Closed yuhujia closed 4 years ago

yuhujia commented 4 years ago

Looks like this implementation does not work on real data. If anyone has gotten it to work (aka has good performance and (optional) deployed to production) pls correct me here.

kmkurn commented 4 years ago

I have used this myself for production (when I was still working for my former employer). Sorry it doesn't work for you.

yuhujia commented 4 years ago

great ! can you post scripts/data/steps to reproduce your performance ?

kmkurn commented 4 years ago

Unfortunately no, because it was all proprietary. But it was basically an implementation of this paper.

yuhujia commented 4 years ago

Steps to reproduce numbers mentioned in the paper would be great.

kmkurn commented 4 years ago

I'm not sure what steps you need other than those described in the paper.

robinsongh381 commented 4 years ago

I have made good products with REAL data :smile:

elsheikh21 commented 4 years ago

@robinsongh381 @kmkurn @yuhujia anyone got it to work or not yet?

kmkurn commented 4 years ago

@elsheikh21 Have you tried it yourself?
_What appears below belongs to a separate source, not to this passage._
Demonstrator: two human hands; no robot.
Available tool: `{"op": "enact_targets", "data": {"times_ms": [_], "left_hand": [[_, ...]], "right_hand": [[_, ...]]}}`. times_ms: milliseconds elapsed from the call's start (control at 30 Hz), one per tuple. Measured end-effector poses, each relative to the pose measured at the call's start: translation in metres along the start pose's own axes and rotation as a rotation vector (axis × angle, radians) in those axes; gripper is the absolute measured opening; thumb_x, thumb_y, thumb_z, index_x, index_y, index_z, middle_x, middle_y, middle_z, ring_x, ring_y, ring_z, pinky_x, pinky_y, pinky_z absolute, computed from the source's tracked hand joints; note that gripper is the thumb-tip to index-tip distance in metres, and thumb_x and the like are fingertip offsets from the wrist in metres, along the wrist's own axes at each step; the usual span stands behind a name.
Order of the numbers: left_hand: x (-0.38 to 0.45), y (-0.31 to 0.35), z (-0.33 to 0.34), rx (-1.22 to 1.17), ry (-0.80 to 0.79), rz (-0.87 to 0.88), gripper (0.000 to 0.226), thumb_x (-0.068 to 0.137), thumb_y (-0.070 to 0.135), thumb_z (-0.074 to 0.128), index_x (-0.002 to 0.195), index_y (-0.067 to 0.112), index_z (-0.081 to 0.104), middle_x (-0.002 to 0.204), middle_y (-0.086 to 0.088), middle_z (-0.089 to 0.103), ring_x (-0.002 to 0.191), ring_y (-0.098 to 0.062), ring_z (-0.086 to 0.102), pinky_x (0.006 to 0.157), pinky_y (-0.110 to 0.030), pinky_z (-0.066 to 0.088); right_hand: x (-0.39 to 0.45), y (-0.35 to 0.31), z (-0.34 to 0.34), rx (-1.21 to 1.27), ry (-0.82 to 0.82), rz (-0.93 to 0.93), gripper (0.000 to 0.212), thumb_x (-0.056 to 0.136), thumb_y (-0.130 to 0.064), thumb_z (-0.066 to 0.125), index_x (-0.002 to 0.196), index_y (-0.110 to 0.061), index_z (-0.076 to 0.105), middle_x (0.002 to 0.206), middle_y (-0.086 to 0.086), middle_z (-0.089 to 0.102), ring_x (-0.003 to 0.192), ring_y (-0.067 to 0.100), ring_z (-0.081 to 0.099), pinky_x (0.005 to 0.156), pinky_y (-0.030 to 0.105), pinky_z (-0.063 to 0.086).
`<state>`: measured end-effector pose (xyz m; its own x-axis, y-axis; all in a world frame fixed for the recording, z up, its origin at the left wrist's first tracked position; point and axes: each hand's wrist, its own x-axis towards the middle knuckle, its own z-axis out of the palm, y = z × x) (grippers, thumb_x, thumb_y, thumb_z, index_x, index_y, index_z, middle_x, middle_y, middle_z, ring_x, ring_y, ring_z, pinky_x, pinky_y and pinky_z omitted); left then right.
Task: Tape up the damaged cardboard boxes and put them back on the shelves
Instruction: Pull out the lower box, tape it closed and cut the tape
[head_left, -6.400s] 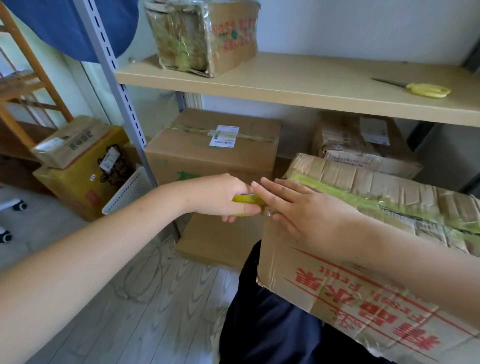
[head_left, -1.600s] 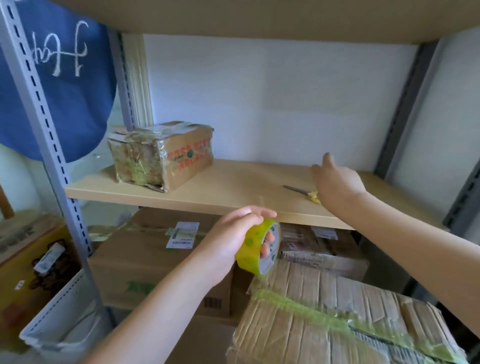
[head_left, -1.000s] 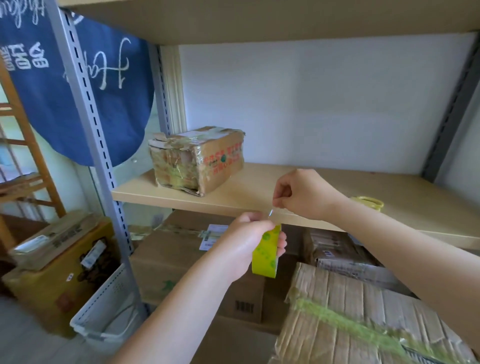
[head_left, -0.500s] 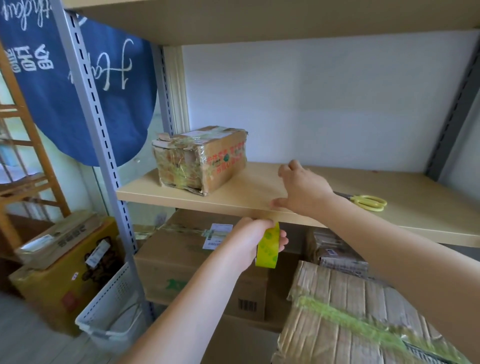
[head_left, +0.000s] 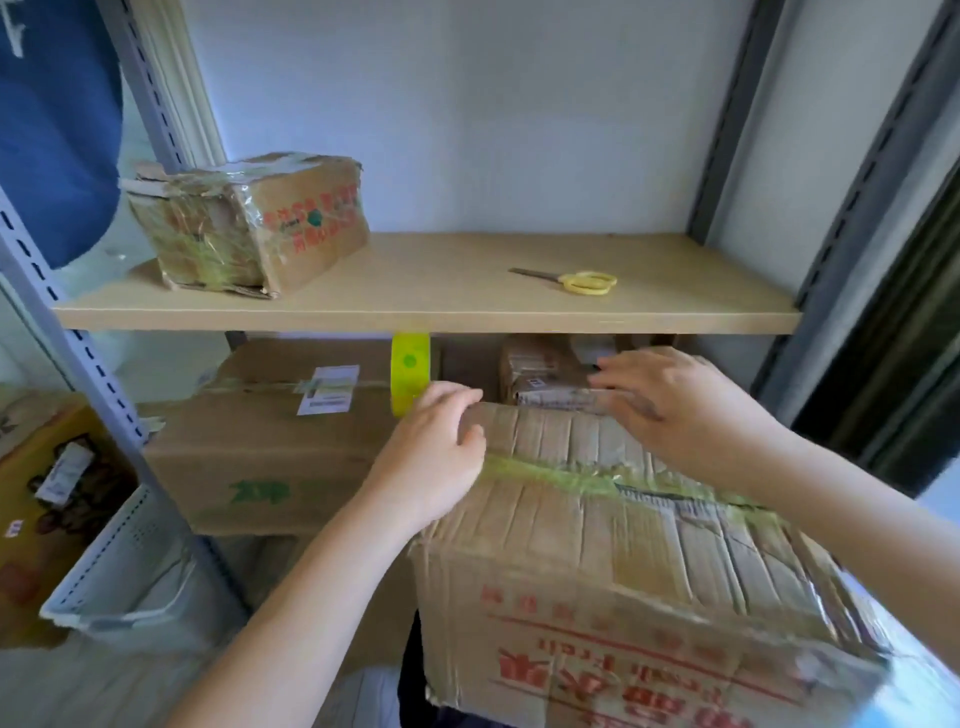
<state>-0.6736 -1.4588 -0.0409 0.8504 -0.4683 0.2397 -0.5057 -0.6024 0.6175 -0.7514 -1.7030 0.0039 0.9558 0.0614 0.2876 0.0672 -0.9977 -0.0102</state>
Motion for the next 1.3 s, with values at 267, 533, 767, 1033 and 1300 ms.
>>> {"op": "enact_targets", "data": {"times_ms": [267,533,767,1033,1300], "left_hand": [[0.009,0.001,0.035,0.037,-0.329,-0.421,0.071,0.106,0.047,0.028,0.159,0.008,-0.001,0.165,-0.017,0.008,0.149,-0.034,0.023,0.117,-0.041,0.023],[-0.002,-0.011,0.037,-0.282,-0.210,-0.541,0.052,0.105,0.045,0.039,0.146,0.014,0.048,0.146,-0.013,0.051,0.134,-0.031,0.047,0.114,-0.045,0.034],[-0.011,-0.013,0.030,-0.348,-0.197,-0.565,0.057,0.104,0.048,0.041,0.147,0.012,0.046,0.146,-0.015,0.050,0.135,-0.033,0.047,0.115,-0.049,0.033],[-0.017,-0.019,0.033,-0.319,-0.197,-0.553,0.057,0.103,0.050,0.041,0.149,0.016,0.044,0.147,-0.013,0.050,0.136,-0.030,0.046,0.114,-0.047,0.035],[-0.037,-0.035,0.034,-0.960,-0.285,-0.698,0.039,0.096,0.047,0.059,0.107,0.014,0.076,0.096,-0.012,0.076,0.081,-0.028,0.075,0.062,-0.035,0.060]], "right_hand": [[-0.097,0.045,0.038,0.575,-0.194,0.768,0.081,0.099,-0.052,0.043,0.158,-0.023,-0.003,0.165,0.004,0.004,0.149,0.024,0.020,0.116,0.032,0.020],[-0.118,0.037,0.039,1.241,-0.087,0.958,0.072,0.096,-0.049,0.054,0.153,-0.048,0.010,0.108,-0.003,0.057,0.069,0.016,0.074,0.054,0.030,0.060],[-0.159,0.011,0.024,1.376,-0.106,0.904,0.087,0.068,-0.084,0.060,0.145,-0.055,0.031,0.135,-0.002,0.060,0.104,0.021,0.070,0.078,0.040,0.060],[-0.181,-0.002,0.061,1.606,0.121,0.831,0.045,0.089,-0.070,0.047,0.133,-0.061,0.046,0.117,-0.010,0.071,0.100,0.019,0.072,0.083,0.043,0.059],[-0.145,0.032,0.052,1.583,0.030,0.930,0.046,0.092,-0.049,0.057,0.126,-0.017,0.057,0.098,0.014,0.074,0.079,0.028,0.075,0.059,0.032,0.057]]}}
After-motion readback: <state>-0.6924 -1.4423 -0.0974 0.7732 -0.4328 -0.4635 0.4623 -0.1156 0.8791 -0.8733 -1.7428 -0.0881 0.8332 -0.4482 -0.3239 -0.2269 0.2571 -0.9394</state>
I personally have used this, and it worked.

elsheikh21 commented 4 years ago

I personally tried to use it, however, I could not. I sent you an email

yuye2133 commented 4 years ago

There is a problem with the latest version of pytorch(1.4), log-likehihood will overflow.

elsheikh21 commented 4 years ago

To all future readers, I would like to start by thanking @kmkurn for helping me out, and here is how to utilize his module, I hope it makes everything clear for you (future reader)

So, how to make this work? Firstly, install the module pip install pytorch-crf Secondly, in your script from torchcrf import CRF

Thirdly, add the CRF layer after the model's final layer, self.crf = CRF(num_classes, batch_first=True) where number of tags/output calsses

Forth, in the training loop

for epoch in range(epochs):
   self.model.train()
   for batch_idx, samples in enumerate(train_dataset):
      loss = -self.model.log_probs(inputs, labels)
      sample_loss.backward()
      self.optimizer.step()
   # Compute val_loss

But what is model.log_probs(inputs, labels)?

    """
     Build a simple BiLSTM 
    """
    def forward(self, x):
        ''' Leave model forward function untouched '''
        embeddings = self.word_embedding(x)  # [Samples_Num, Seq_Len]
        embeddings = self.dropout(embeddings)
        o, _ = self.lstm(embeddings)        # output shape: [Samples_Num, Seq_Len, Tags_Num]
        o = self.dropout(o)
        logits = self.classifier(o)
        return logits

    def log_probs(self, x, tags, mask=None):
        # mask = (x != 0).float()  # assuming that padding index is 0
        emissions = self(x)  # Compute Emission scores
        return self.crf(emissions, tags, mask=mask)

Lastly, how to predict outputs as per model? predictions = self.model.predict(inputs) # returns predicted classes, no need to invoke argmax(..)

what is model.predict(inputs)?

    def predict(self, x):
        emissions = self(x)
        return self.crf.decode(emissions)

I was using Python3.6.4 and PyTorch 1,4,0

kmkurn commented 4 years ago

The library seems to work just fine, so I'm closing this issue.